An attorney’s busy schedule does not amount to excusable neglect. Thus, the district court did not abuse its discretion in denying Dean leave to file an untimely response to the CTA’s summary judgment motion. Dean consequently made admissions under Local Rule 56.1(b)(3)(B) showing that the CTA did not terminate Dean’s health insurance coverage or force him to retire. These admissions are supported by the record and confirm that Dean did not suffer an adverse employment action. As a result, Dean cannot succeed on his discrimination claims, and the CTA is therefore entitled to summary judgment. The judgment of the district court is AFFIRMED.

. The settlement covered this accident-related claim and a prior worker’s compensation claim involving allegations of emotional distress.

. Dean filed an EEOC charge on October 8, 2002, and the EEOC issued Dean a right-to-sue letter on October 15, 2002.

. Dean's retaliation claim is murky. Dean supposedly saw these digital documents, according to the complaint, after he filed his EEOC charge in October 2002, which was well after the effective start date, January 1, 2002, of his and his wife's Blue Cross coverage. However, in his appellate brief, Dean indicates that he actually saw these digital documents on November 28, 2001, when he filled out his retirement forms. Thus, to give a semblance of logic to his retaliation story, Dean's appellate brief informs us that he lodged some sort of EEOC charge in December 2000. Little is known about this prior charge other than it appears to be independent from the discrimination claims raised in this action. His appellate brief also bolsters the retaliation claim by reporting that, in September 2001, a different CTA official said that “Mr. Dean files too many complaints and lawsuits.” Finally, we note that the text of Dean's 2002 EEOC charge did not allude to *995his present retaliation claim; he did not even check the box on the EEOC form to indicate that he was complaining about retaliatory discrimination.

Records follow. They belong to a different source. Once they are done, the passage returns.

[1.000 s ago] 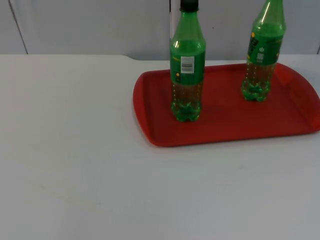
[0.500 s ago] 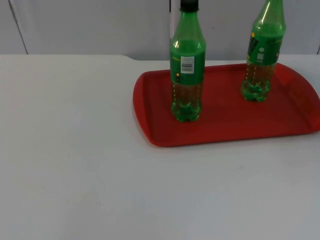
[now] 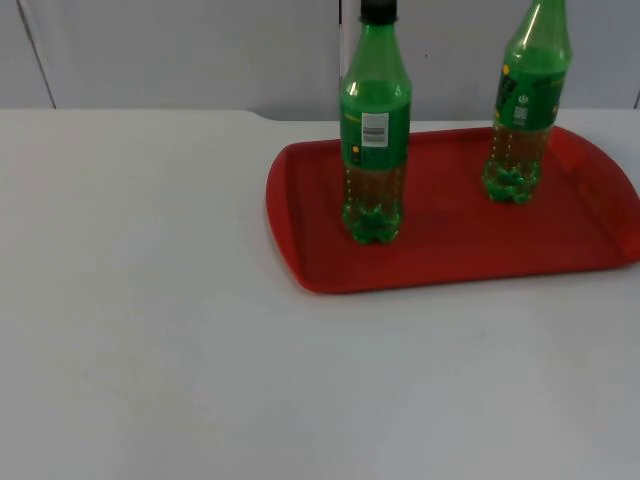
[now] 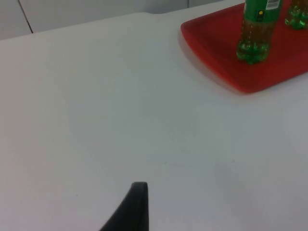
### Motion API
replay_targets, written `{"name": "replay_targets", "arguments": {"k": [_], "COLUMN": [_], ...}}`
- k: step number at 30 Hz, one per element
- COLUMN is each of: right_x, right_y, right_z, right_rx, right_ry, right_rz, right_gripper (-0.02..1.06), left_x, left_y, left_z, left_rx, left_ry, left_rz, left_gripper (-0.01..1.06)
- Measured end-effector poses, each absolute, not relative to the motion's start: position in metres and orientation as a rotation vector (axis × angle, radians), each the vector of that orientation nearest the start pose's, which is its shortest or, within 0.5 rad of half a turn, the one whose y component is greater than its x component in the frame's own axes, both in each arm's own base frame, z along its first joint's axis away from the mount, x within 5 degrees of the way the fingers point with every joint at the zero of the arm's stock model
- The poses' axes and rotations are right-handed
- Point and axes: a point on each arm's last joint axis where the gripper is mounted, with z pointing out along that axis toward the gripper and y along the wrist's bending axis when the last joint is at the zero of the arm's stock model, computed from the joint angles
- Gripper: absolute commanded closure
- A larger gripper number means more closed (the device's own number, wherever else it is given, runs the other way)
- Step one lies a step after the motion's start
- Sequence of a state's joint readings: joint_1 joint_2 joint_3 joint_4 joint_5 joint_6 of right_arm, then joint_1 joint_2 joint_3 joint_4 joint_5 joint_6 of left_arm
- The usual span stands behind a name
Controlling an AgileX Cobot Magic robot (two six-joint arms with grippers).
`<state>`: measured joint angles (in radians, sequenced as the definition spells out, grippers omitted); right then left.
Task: Place the bottle upright on the tray.
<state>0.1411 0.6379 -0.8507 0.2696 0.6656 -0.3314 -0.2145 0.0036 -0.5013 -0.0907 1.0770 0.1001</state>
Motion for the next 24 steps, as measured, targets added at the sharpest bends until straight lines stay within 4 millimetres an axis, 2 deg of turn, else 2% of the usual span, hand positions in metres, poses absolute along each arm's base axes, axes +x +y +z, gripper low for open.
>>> {"name": "replay_targets", "arguments": {"k": [4, 5, 15, 24], "right_x": [0.086, 0.086, 0.038, -0.005], "right_y": [0.028, 0.028, 0.023, 0.007], "right_z": [0.377, 0.377, 0.352, 0.342], "right_rx": [-0.339, -0.339, -0.348, -0.256], "right_ry": [1.861, 1.861, 1.896, 1.850], "right_rz": [0.191, 0.191, 0.226, 0.130], "right_gripper": [-0.01, -0.01, -0.01, -0.01], "left_x": [-0.007, -0.007, -0.007, -0.007], "left_y": [-0.006, -0.006, -0.006, -0.006], "left_z": [0.277, 0.277, 0.277, 0.277], "left_rx": [0.328, 0.328, 0.328, 0.328], "left_ry": [2.038, 2.038, 2.038, 2.038], "left_rz": [-0.180, -0.180, -0.180, -0.180], "left_gripper": [0.00, 0.00, 0.00, 0.00]}}
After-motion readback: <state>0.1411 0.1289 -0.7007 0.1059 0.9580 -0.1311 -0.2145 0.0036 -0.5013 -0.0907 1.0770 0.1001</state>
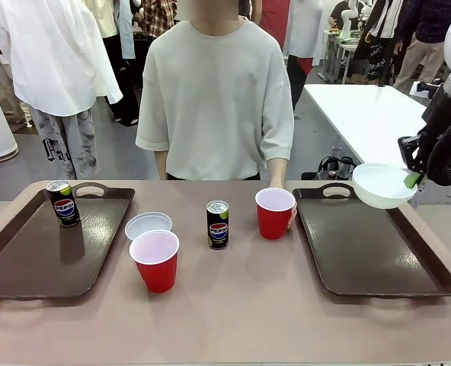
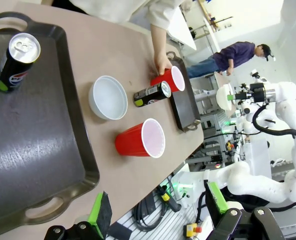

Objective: Prepare tableware on both trays.
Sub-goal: Pick up a Picnic Bowl from the table and place it on a Handle tray.

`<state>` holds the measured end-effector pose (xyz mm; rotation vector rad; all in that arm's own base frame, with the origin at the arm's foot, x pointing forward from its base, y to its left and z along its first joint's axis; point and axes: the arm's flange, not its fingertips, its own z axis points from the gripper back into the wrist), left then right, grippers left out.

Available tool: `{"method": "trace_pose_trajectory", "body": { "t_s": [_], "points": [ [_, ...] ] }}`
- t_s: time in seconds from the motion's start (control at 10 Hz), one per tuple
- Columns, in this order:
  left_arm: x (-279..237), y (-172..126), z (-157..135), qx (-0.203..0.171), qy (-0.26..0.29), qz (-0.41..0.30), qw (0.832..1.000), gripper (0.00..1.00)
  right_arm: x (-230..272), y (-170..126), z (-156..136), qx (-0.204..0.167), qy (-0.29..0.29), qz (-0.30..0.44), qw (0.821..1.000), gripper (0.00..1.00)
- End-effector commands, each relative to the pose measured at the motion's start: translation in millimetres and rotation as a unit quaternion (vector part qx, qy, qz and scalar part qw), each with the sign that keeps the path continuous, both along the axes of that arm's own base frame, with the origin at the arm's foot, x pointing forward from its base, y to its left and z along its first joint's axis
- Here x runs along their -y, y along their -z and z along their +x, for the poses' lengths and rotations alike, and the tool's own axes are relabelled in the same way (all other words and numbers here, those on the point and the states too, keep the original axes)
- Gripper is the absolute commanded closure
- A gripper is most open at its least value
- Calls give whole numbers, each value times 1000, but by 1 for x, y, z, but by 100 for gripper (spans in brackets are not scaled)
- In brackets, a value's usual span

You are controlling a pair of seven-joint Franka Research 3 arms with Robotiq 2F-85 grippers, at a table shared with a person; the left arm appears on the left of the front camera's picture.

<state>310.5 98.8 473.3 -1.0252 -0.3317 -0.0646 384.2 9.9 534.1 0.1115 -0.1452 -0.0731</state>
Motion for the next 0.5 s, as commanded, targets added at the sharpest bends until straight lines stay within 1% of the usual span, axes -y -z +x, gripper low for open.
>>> {"method": "trace_pose_trajectory", "body": {
  "t_s": [0.0, 0.1, 0.2, 0.3, 0.4],
  "points": [
    [0, 1, 0, 8, 1, -7, 1000, 0, 19, 3, -13, -1, 12, 0, 1000, 96],
    [0, 1, 0, 8, 1, -7, 1000, 0, 43, -4, -44, -11, -2, 32, 999, 96],
    [0, 1, 0, 8, 1, -7, 1000, 0, 66, -10, -98, -17, -30, 52, 998, 96],
    [0, 1, 0, 8, 1, -7, 1000, 0, 75, -10, -130, -15, -45, 70, 996, 96],
    [0, 1, 0, 8, 1, -7, 1000, 0, 77, -2, -134, -6, -35, 55, 998, 96]
  ]
}}
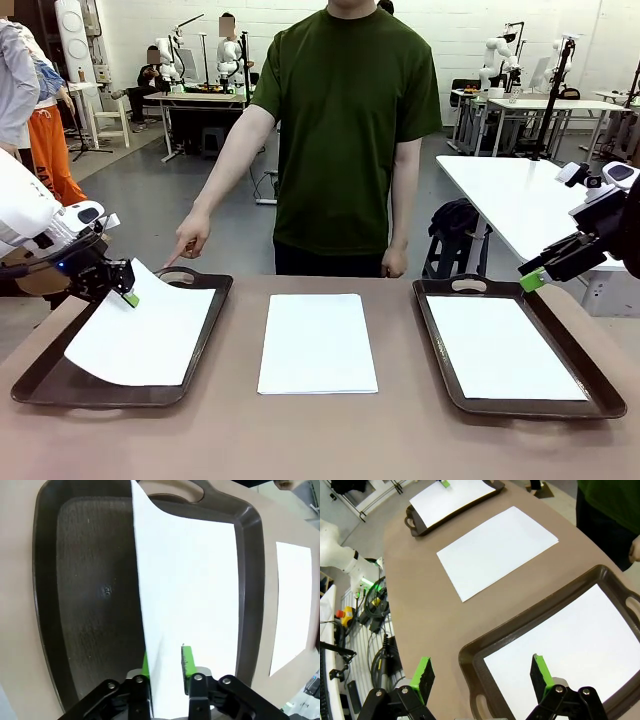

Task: Sort the A4 documents.
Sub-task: Place the A4 Paper in the designated Handle tray.

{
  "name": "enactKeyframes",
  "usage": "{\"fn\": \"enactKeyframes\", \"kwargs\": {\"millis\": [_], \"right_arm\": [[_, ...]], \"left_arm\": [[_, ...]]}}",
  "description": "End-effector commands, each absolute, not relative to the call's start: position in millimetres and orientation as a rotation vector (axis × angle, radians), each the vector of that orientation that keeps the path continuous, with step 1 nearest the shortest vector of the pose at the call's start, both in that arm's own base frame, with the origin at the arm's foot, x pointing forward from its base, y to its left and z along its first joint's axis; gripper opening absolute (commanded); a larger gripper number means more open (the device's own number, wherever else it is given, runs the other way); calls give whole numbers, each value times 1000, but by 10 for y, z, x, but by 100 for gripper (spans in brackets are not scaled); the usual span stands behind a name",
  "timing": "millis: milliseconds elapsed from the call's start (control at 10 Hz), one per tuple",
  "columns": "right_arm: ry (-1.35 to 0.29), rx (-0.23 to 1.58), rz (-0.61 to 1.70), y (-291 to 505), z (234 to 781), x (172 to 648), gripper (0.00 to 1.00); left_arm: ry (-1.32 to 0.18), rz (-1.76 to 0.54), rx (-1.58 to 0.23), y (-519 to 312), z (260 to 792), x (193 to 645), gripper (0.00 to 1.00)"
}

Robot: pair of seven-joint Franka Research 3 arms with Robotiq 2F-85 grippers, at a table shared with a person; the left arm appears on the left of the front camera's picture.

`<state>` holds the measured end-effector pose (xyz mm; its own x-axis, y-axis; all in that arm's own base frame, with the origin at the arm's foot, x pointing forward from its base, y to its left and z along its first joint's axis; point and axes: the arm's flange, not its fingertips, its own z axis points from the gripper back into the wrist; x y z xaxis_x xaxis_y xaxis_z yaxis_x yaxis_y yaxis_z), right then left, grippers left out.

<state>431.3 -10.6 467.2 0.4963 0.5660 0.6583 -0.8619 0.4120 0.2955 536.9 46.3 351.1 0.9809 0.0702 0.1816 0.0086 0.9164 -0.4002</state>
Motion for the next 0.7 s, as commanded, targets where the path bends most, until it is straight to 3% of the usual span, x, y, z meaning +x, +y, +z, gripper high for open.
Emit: {"fn": "enactKeyframes", "kwargs": {"millis": [0, 300, 400, 600], "right_arm": [[-505, 666, 958, -97, 4654, 4305, 100], [-505, 666, 958, -97, 4654, 4305, 100], [-505, 666, 958, -97, 4654, 4305, 100], [-505, 666, 958, -97, 4654, 4305, 100]], "left_arm": [[-173, 25, -367, 486, 3559, 5415, 52], [-169, 9, -302, 493, 3624, 5420, 77], [-177, -4, -291, 489, 3672, 5438, 90], [-181, -17, -278, 485, 3719, 5468, 100]]}}
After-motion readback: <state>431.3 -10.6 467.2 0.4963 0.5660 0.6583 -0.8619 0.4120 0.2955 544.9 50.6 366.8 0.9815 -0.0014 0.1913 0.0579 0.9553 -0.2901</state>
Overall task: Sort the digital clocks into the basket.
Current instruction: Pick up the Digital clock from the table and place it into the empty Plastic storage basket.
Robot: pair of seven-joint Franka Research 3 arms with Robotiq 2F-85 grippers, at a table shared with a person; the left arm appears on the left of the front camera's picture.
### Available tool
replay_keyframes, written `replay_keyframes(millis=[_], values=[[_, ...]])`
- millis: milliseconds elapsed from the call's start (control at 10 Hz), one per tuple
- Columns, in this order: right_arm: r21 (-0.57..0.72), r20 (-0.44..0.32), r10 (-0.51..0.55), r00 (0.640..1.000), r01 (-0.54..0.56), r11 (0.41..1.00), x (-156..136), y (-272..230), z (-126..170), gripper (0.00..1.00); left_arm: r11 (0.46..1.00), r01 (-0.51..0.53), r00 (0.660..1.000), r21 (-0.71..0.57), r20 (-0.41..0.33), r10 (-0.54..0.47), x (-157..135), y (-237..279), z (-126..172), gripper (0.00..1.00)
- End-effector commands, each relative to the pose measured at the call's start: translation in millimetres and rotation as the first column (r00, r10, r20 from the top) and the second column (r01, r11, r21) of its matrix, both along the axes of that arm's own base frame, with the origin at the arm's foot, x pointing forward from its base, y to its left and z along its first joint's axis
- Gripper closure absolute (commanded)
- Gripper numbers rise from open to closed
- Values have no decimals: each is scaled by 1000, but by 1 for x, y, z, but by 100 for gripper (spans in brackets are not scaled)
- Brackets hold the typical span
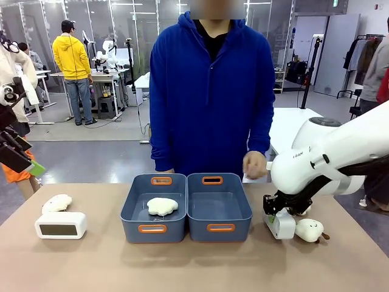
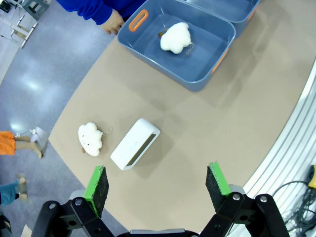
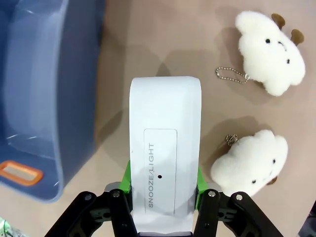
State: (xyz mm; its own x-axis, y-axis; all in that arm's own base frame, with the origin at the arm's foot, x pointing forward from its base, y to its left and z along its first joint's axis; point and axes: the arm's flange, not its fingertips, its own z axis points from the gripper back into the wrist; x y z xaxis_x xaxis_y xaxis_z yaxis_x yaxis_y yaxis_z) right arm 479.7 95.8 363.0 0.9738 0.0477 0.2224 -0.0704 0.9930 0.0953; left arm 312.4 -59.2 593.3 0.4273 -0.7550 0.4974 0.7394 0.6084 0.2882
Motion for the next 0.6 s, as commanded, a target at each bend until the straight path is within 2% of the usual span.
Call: replay_keyframes(millis=[0,200,300,500], values=[[79,35,115,993,-117,990,-34,12,63,52,1000,-1,1000,16,-7,1,1,-1,3,0],[60,153,268,951,-280,958,-86,45,128,52,1000,-1,1000,16,-7,1,1,-1,3,0],[49,176,326,929,-339,940,-96,60,140,52,1000,-1,1000,16,-7,1,1,-1,3,0],[-36,223,397,890,-399,916,-110,99,145,52,1000,-1,1000,16,-7,1,1,-1,3,0]])
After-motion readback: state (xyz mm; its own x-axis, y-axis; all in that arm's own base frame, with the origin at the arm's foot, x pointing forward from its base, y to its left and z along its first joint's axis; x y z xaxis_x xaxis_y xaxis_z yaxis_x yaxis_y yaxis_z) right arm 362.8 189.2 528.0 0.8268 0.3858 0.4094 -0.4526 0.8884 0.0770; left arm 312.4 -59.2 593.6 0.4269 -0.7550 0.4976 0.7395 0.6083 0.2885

. According to the district court’s docket sheet, this was the third time Dean’s attorney did not appear at a motion hearing in this case.

. Recall that the response deadline ordered by the district court was two weeks after the motion deadline. Therefore, even if Dean had assumed that the filing of the CTA's amended documents somehow automatically extended his response deadline, the logical extension would have been two weeks from the filing of the amended documents. That date would have been February 12, 2004. Dean, however, did not act until February 19. Thus, Dean cannot blame his failure to act on the CTA’s amendments. More important, this assumption is completely unfounded: in a situation such as this, a litigant cannot simply assume that a court will, sua sponte, extend a deadline. If Dean needed additional time, the proper course would have been to request it before the February 6 deadline passed.

. The attorney who represented Dean before the district court (and who is representing Dean in this appeal) is not the same attorney who earlier advised Dean to retire.

. Dean’s failure to include any hint of a complaint about retaliatory discrimination in the 2002 EEOC charge also precludes his retaliation claim from going forward. See Peters v. *998Renaissance Hotel Operating Co., 307 F.3d 535, 550 (7th Cir.2002); Auston v. Schubnell, 116 F.3d 251, 254-55 (7th Cir.1997). The CTA further argues for summary judgment by contending that Dean failed to identify a similarly-situated individual who was treated more favorably than Dean. At oral argument, however, Dean argued that the similarly-situated issue is irrelevant in this case because he is only proceeding under the direct method. Because the lack of an adverse employment action adequately and completely disposes of this case, whether the case is prosecuted under the direct or indirect method, we need not sort out this dispute nor address the CTA's similarly-situated argument.